[SUPPLIED RECORDS]
****

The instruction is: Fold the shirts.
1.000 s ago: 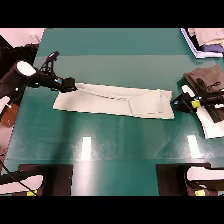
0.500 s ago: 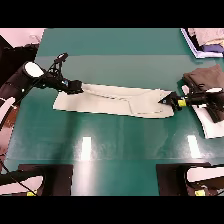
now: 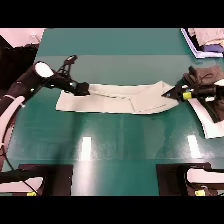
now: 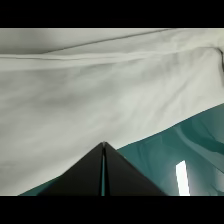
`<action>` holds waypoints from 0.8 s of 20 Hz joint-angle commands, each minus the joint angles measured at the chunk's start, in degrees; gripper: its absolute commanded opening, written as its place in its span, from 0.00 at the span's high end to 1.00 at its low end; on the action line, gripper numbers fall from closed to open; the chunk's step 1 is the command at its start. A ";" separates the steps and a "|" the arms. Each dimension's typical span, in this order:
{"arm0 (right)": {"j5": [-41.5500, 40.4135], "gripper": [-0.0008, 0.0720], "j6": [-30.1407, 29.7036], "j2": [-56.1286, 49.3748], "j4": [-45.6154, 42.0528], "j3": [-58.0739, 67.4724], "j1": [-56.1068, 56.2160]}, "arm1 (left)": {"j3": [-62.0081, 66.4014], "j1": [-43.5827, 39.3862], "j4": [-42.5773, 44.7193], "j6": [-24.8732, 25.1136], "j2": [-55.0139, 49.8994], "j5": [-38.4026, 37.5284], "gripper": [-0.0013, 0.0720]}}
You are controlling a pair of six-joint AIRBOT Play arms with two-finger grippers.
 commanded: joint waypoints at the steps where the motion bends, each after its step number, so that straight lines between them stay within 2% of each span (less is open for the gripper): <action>1: 7.91 0.97 6.25 4.17 -0.24 8.76 1.11 | 6.97 -6.58 0.07 -0.26 -6.29 1.51 0.95; 5: 11.54 0.97 13.97 4.20 -6.47 22.53 7.80 | 19.98 -13.44 -0.02 -0.35 -17.77 2.43 0.95; 9: 13.03 0.97 17.75 1.16 -7.10 33.14 15.72 | 28.44 -16.15 -0.55 -1.99 -27.67 2.45 0.95; 16: 13.92 0.97 21.33 -7.78 -7.58 49.86 26.82 | 30.56 -16.15 0.13 -3.19 -31.71 2.01 0.95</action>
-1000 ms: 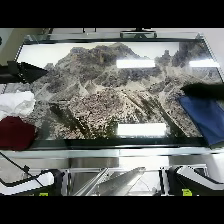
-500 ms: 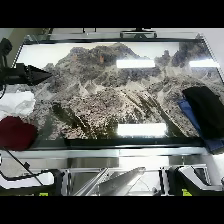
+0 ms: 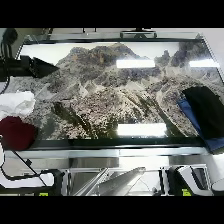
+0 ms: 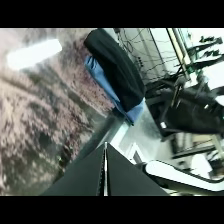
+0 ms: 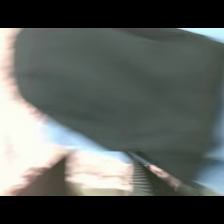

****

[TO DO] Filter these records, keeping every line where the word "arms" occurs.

[WRITTEN RESPONSE]
`<action>` holds waypoints from 0.8 s of 20 Hz joint-angle commands, each minus the joint angles measured at the chunk's start, in degrees; gripper: its absolute commanded opening, written as its place in its span, from 0.00 at the span's high end to 1.00 at its low end; on the action line, gripper numbers fall from closed to open; the chunk's step 1 is the command at its start. A ";" separates the steps and a "|" the arms. Each dimension's typical span, in this order:
You are controlling a pair of six-joint AIRBOT Play arms with two-finger grippers.

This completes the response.